Dramma raffinato ed elegante, Liaisons si avvale appieno dello splendido cast per realizzare un sofisticato gioco di amore e morte costruito con battute taglienti come lame. Janet McTeer, al suo ritorno sulle scene londinesi dopo oltre dieci anni, è una statuaria Marchesa dalla voce suadente e dal fascino incrollabile: la sua è una performance complessa e ben costruita, un ottimo alternarsi di sensualità, intrighi machiavellici e rifiuto della sconfitta. Una performance stupenda a tutti gli effetti, dai raffinati movimenti alla voce profonda e sensuale, dai lampi degli occhi all'incrinarsi del volto davanti al fallimento. Dominc West è un elegante Visconte, capace di mostrare sia la sfiacciataggine che la vulnerabilità del personaggio. Elaine Cassidy è una brava Madame de Tourvel, rigida e contenuta nel primo atto, passionale e innamorata nel secondo. La sua performance è resa ancora più notevole dal fatto che si sia unita al cast solo pochi giorni prima del debutto: ha sostituito all'ultimo minuto Michelle Dockery (protagonista di Downton Abbey), che ha scelto di staccarsi dal progetto per assistere il compagno negli ultimi giorni della sua malattia.

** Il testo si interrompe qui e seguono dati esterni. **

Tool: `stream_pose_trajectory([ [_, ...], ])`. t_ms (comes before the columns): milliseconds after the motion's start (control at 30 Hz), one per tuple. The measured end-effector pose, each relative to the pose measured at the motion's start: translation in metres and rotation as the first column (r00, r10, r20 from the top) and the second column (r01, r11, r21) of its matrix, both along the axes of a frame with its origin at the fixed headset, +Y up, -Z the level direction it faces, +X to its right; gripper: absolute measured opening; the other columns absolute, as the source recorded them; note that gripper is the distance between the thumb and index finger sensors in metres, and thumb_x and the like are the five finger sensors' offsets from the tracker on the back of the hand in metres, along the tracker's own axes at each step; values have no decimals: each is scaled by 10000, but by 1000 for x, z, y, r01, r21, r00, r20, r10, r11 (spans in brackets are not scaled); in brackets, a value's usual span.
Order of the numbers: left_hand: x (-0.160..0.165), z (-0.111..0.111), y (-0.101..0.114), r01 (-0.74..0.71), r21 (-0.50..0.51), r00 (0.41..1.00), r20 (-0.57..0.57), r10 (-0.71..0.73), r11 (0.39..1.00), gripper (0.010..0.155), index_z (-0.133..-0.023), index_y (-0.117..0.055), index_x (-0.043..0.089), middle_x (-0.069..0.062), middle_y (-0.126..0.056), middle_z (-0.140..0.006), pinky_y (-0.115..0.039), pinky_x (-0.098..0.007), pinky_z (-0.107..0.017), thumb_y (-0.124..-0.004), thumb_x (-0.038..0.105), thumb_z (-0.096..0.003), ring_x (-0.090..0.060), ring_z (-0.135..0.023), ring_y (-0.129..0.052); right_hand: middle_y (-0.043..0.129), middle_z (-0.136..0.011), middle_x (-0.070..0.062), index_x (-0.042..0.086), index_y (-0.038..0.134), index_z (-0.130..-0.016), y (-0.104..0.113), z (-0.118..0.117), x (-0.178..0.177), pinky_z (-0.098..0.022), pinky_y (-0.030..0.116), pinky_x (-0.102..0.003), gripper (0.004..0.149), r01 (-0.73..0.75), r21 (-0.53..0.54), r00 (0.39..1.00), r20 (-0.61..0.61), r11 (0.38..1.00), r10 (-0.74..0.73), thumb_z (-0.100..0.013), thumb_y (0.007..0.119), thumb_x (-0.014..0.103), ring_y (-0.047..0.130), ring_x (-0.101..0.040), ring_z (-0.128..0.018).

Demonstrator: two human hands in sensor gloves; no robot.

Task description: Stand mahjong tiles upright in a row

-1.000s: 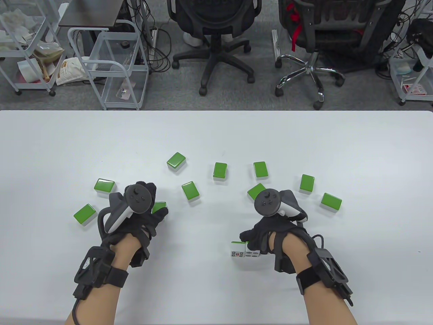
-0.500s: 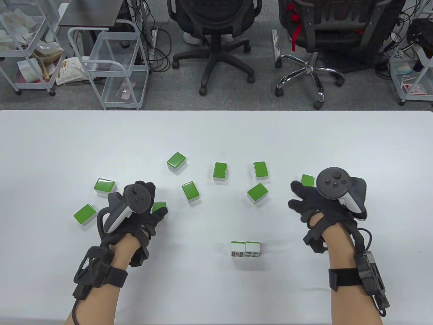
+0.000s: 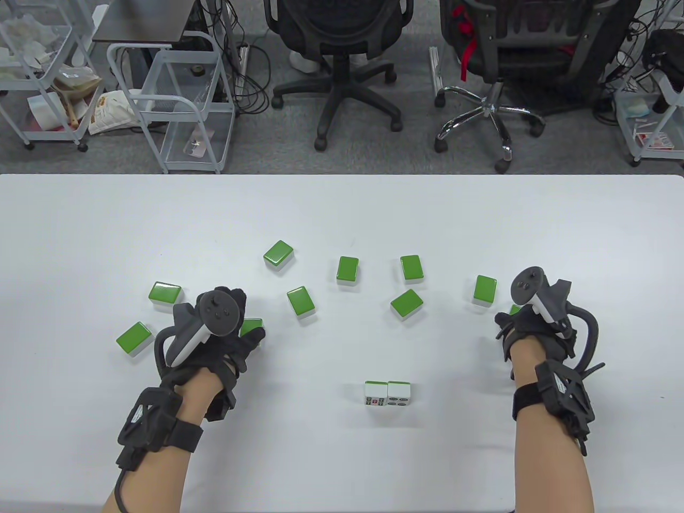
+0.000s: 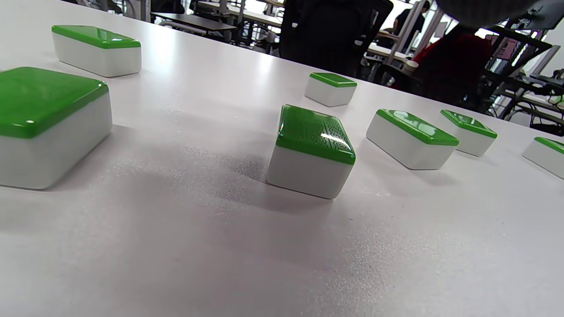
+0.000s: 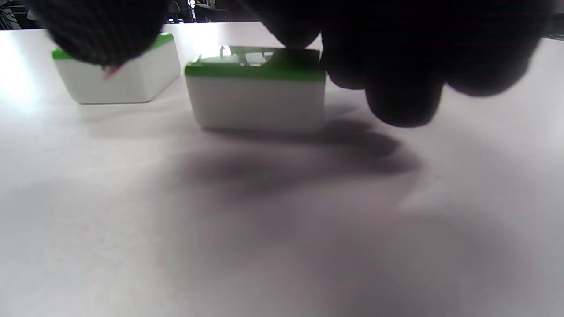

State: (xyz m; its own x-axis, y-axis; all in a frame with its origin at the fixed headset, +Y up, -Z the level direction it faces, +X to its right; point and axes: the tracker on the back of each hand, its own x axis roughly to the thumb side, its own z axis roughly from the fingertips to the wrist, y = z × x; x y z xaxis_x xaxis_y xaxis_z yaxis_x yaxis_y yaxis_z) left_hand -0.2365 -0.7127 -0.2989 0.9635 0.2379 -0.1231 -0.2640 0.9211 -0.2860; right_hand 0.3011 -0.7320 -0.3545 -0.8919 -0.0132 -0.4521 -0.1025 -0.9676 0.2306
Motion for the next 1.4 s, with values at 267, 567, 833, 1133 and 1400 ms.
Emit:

Dominic West e Janet McTeer


Molto buono anche il resto del cast, in particolare la fragile Madame de Rosemonde di Una Stubbs ed il goffo ma adorabile cavaliere Danceny di Edward Holcroft (che gode di recente fama a causa della serie TV London Spy). La regia di Josie Rourke collabora perfettamente con gli splendidi costumi e scenografie di Tom Scutt: la Rourke crea un senso di precarietà e imminenza che ricorda al pubblico che tutto quanto, pregi e difetti, verrà presto spazzato via dalla Rivoluzione francese. E, via via che le stanze si fanno più spoglie e le luci più fredde, ai pochi personaggi rimasti non resterà che fare quello che la Merteuil consiglia: continuare con il proprio gioco.

Quella in scena alla Donmar è un'elegante produzione di una raffinatissima opera teatrale magistralmente interpretata  da un cast d'eccezione... Se siene a Londra non perdetevela: mette davvero i brividi.